Spurred by the death of a construction worker on the site of Columbia’s Manhattanville campus last week, community activists and students discussed the consequences of the expansion for both Harlem residents and students at a forum on campus on Monday.
Layan Fuleihan, CC ’12, opened the forum—which featured a conversation with local leaders, students and Mindy Fullilove, a professor at the College of Physicians and Surgeons—by identifying Manhattanville as “not a big issue for the student body.”
“From my experience, the reasons for this are structural consequences,” Fuleihan said. “There’s the fact that as Columbia students, we have reluctance to criticize Columbia, like we have entered into a contract with it. But Columbia is not a business, it’s an institution, and just because we are involved with it does not mean we have to be silent.”

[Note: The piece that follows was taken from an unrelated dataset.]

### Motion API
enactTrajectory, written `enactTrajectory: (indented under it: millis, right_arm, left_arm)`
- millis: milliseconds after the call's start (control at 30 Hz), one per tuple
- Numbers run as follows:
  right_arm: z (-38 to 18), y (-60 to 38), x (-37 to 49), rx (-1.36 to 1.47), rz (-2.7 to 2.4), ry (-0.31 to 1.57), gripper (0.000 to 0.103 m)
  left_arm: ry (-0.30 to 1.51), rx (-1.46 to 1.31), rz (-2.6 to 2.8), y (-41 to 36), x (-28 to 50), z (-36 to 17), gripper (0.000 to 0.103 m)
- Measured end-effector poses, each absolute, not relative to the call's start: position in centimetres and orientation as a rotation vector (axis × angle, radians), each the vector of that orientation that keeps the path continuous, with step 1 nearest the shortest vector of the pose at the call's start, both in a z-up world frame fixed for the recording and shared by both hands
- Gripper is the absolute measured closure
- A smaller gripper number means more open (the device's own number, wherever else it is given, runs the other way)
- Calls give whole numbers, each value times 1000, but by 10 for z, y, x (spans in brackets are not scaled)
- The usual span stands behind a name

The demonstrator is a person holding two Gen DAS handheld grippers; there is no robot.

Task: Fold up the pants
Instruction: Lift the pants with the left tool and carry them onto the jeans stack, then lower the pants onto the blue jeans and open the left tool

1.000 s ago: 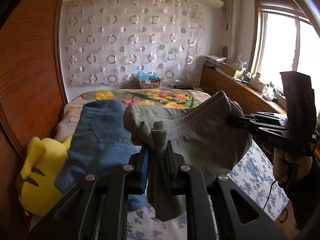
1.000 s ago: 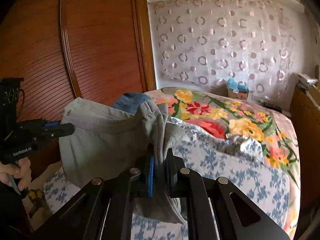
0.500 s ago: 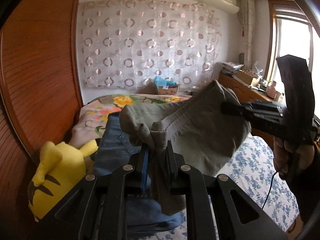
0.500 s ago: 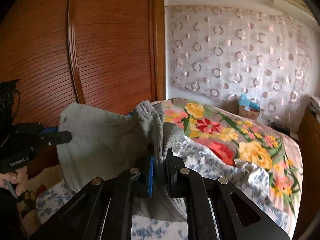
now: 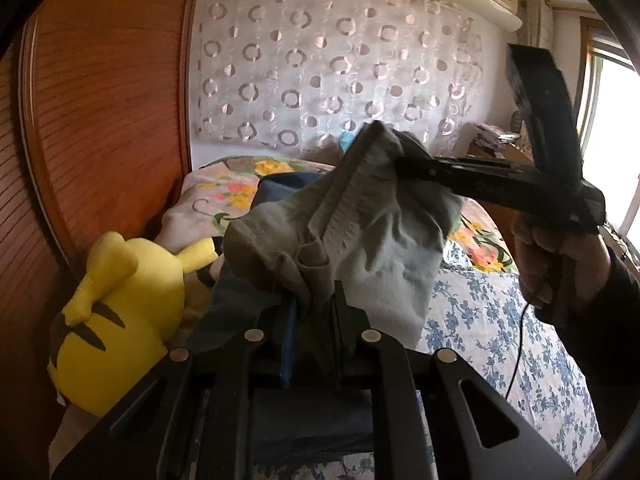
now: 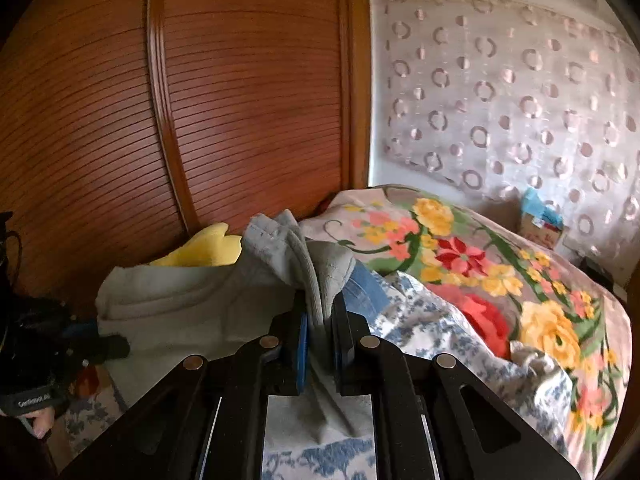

The forum attracted about 40 people, many of them students who have recently become involved in the effort to halt Columbia’s expansion into Manhattanville. Since last Thursday, a group of activists have occupied the sidewalk in front of the Tuck-It-Away storage building on 125th Street in protest of the University’s impending demolition of five properties that were acquired by the use of eminent domain.
Eminent domain—the power to take private property for public use, with the exchange of compensation—has been a long-fought battle for the Empire State Development Corporation, a New York state agency that acted on behalf of the University to seize property. But activists continue to question whether the Manhattanville campus will serve “public use”—especially in light of the problems with distributing the money allotted to Harlem in the Community Benefits Agreement.
Fullilove, a social psychiatrist and author of “Root Shock: How Tearing Up City Neighborhoods Hurts America and What We Can Do About It,” said that displacement caused by eminent domain nationwide causes people to go through “a catastrophic experience.”
“Becoming involved in Manhattanville is one of the most important things we can do. The point is that it’s going on everywhere, and by becoming involved we start to gain the skills for how we are going to stop this,” she said.
Danny Alonso, CC ’12, said that he has felt a greater sense of community at the occupation than he has since arriving at Columbia, where he says his status as the son of Mexican immigrants has made it difficult for him to fit in.
“This is about genuine community with character that’s getting eroded. I hear stories, I learn names, and I see them as part of my family,” he said. “That to me is the real beginnings of people starting to build a resistance.”
The Coalition to Preserve Community, a primary opposition group of the expansion, stages periodic protests, but the sit-down forum reignited discussions between students and local leaders.
Speakers called on attendees to foster stronger bonds between Manhattanville and the Morningside campus, which most agreed are socially divided.
“This expansion drives a wall between Columbia and the community, and as a student I benefited from living in a real community, not a sterile institutional environment,” said Tom Kappner, CC ’66, a local resident and a longtime member of CPC.